We show the self-organization process in the dashed box in the model schematic, with the circles connected by solid lines representing the overall meaning of the metaphor and the individual circles representing the local meaning structure with their own weights. The whole process in the dashed box shows that the elements obtained from the nonrealistic mental space compete and collaborate across levels to obtain different weights, forming an ordered structure with interrelated and unequal localities, in which the localities with the largest weights become the core of the overall structure.
6. Conclusion
In view of the incompleteness of existing metaphor theories and models in explaining related phenomena and their failure in practical application, this paper attempts to describe the cognitive mechanism of metaphorical meaning construction in detail in the context of complexity science and the second generation cognitive science. In the context of complexity science and the second generation cognitive science, this paper attempts to describe in detail the cognitive mechanism of the process of metaphorical meaning construction and build a metaphor model with wider interpretation range and stronger operability. The construction process of metaphorical meaning is a complex system with multilevel interrelationship and interaction. Fuzzy evaluation is a kind of mathematical thinking mode that uses mathematical methods to study and deal with fuzzy phenomena.

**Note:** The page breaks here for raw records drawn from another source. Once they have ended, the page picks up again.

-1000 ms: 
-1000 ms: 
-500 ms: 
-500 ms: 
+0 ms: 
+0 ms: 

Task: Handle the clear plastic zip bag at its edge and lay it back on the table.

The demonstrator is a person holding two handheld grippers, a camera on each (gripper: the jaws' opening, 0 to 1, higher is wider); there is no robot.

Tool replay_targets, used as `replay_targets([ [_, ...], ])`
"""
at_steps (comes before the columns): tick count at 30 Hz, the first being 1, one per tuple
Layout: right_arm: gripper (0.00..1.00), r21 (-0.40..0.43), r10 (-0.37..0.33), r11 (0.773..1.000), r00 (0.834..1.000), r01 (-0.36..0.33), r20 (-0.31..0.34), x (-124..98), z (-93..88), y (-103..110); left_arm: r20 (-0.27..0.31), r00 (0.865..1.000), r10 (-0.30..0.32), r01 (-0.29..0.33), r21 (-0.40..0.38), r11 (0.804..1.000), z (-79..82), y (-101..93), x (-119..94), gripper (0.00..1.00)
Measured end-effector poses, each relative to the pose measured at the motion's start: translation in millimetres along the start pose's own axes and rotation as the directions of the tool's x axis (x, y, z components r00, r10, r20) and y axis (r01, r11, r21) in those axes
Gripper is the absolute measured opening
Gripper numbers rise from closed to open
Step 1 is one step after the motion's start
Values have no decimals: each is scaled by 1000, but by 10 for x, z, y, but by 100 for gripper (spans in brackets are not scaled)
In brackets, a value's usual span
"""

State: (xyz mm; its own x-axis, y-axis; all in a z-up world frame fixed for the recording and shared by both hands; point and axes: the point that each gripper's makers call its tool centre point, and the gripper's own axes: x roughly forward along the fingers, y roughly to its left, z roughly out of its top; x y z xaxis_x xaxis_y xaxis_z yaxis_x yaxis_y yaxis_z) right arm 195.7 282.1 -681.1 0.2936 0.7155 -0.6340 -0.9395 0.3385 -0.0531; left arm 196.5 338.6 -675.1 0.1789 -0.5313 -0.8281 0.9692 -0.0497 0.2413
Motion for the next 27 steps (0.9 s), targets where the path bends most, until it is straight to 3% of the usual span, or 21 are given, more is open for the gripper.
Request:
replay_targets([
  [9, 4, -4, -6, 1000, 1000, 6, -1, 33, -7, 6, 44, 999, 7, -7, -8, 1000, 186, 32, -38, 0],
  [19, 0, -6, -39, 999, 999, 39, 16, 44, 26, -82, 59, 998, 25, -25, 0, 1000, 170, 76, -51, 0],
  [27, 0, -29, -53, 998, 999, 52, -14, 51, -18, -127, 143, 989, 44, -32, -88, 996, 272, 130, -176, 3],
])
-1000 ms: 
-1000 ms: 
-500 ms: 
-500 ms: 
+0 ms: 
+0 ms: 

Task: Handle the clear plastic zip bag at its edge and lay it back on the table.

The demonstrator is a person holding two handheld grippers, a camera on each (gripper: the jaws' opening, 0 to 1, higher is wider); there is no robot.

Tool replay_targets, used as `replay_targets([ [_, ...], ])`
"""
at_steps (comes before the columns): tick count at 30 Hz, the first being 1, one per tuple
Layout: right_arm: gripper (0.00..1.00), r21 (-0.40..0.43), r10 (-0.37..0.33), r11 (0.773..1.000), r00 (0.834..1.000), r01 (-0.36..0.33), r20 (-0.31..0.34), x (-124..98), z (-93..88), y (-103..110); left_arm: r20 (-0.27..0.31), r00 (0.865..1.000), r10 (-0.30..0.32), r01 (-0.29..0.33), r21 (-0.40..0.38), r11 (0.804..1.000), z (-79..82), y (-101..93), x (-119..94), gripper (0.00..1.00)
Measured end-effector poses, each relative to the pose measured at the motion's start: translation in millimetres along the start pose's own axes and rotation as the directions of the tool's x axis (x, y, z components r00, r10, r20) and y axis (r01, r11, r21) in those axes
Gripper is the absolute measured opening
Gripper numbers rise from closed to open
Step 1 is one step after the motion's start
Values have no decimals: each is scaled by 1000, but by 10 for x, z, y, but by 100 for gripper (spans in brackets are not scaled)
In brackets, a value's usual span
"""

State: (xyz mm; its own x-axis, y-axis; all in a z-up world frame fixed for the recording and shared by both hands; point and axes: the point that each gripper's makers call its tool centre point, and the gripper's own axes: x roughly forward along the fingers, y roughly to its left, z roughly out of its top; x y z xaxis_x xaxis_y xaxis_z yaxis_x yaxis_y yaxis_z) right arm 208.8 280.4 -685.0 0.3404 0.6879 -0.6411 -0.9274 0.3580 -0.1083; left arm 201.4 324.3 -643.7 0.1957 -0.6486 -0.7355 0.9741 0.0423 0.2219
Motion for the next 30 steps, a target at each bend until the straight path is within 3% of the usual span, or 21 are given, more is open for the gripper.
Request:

It can decompose complex educational problems into problem domains with both clear fragments and unified combinations, and can objectively and digitally evaluate and describe the whole and part of educational problems. Today, it has been applied in various disciplines, of course, it has also been cited by the humanities. Naturally, using this method to study and evaluate education is not only the need of discipline development but also the necessity of social development. Fuzzy evaluation extends the application scope of mathematics from deterministic field to fuzzy field, that is, from precise phenomenon to fuzzy phenomenon. The application of fuzzy evaluation in education injects vitality into the development and evaluation of education, improves the quality and efficiency of education evaluation, and reflects some basic characteristics and complexities of education. It points out a new research direction for the development of educational evaluation (Table 1).
Data Availability
The experimental data used to support the findings of this study are available from the corresponding author upon request.
Conflicts of Interest
The authors declared that they have no conflicts of interest regarding this work.
Acknowledgments
The authors acknowledge the supports by all colleagues and gratefully acknowledge the financial supports by The Major Program of National Social Science Foundation of China (No. 18ZDA290).